The Vegas mid-day sky is strangely dark and slightly orange. The sun, ordinarily a blazing hot laser that has this amazing hostility in the desert, is muted. I can stare right at it and see it’s perfect circle. It is the stuff of a Ridley Scott dystopia.

At this moment, my mind goes to the end of the world place. I know the haze comes from California currently on fire in so many places that the smoke has drifted as far as Kansas but is still thick here. It smells like a Webber charcoal grill just before the steaks go on. I wonder if the clothes I’m wearing are my apocalyptic outfit, the costume of my End of Days character. I’m not sure if the shoes will hold up to Cormac’s Road but the jeans have some staying power, I think. The vest, at least, will look cool as the planet descends into galactic irrelevance.

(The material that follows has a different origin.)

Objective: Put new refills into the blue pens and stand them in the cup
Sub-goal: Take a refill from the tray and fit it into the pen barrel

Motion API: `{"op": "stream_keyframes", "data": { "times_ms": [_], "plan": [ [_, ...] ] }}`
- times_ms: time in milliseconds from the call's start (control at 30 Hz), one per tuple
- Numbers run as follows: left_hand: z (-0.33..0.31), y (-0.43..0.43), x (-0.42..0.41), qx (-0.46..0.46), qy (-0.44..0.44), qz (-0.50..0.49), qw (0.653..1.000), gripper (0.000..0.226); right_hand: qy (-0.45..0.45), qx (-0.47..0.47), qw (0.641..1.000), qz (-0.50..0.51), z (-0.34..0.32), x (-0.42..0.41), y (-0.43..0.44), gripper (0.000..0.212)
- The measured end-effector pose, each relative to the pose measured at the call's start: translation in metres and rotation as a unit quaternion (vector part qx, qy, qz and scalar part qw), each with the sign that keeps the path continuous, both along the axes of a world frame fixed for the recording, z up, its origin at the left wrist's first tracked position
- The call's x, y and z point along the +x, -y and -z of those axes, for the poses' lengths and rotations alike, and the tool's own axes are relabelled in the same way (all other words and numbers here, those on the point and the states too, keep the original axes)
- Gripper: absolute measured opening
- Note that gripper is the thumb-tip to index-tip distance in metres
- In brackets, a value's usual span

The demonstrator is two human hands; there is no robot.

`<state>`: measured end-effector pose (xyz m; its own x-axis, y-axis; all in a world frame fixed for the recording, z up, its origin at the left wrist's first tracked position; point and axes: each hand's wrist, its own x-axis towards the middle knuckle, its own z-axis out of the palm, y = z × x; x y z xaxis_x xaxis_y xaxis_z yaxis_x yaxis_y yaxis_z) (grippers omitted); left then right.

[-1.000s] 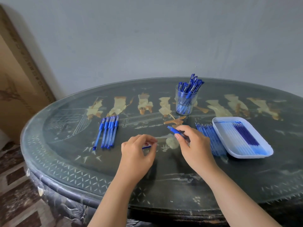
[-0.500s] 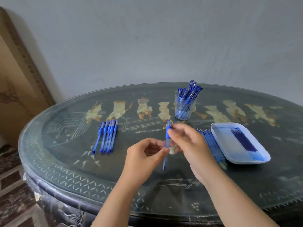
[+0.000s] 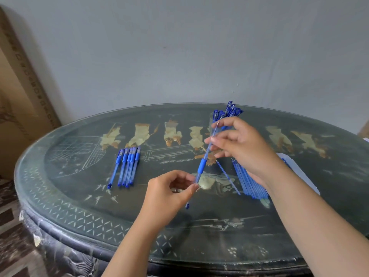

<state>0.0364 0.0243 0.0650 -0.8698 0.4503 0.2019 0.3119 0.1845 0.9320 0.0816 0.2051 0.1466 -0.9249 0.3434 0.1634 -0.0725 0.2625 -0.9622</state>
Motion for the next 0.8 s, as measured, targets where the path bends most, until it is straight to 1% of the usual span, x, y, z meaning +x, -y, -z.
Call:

If this is it, that minute when it all goes to shit, did I remember to tell my mom I love her? Was my last kiss on my wife’s lips worthy of being our, you know, last kiss? Will I remember, months from now as I scavenge cold canned food out of abandoned grocery stores to survive, the feast of a club sandwich, fries, and a Dr. Pepper as bounty?

Did I write about things and ideas worth reading and soon, long after the digital footprint is erased by the absence of electricity, will anyone remember them?

I grew up reading about the demise of civilization. King’s The Stand was among my favorite books. Movies about the nuclear holocaust destined to come, pandemics devastating humanity, zombies hoarding through empty cities. The inhumanity of humans balanced with the kindness of survivors. Hard choices following devastating loss.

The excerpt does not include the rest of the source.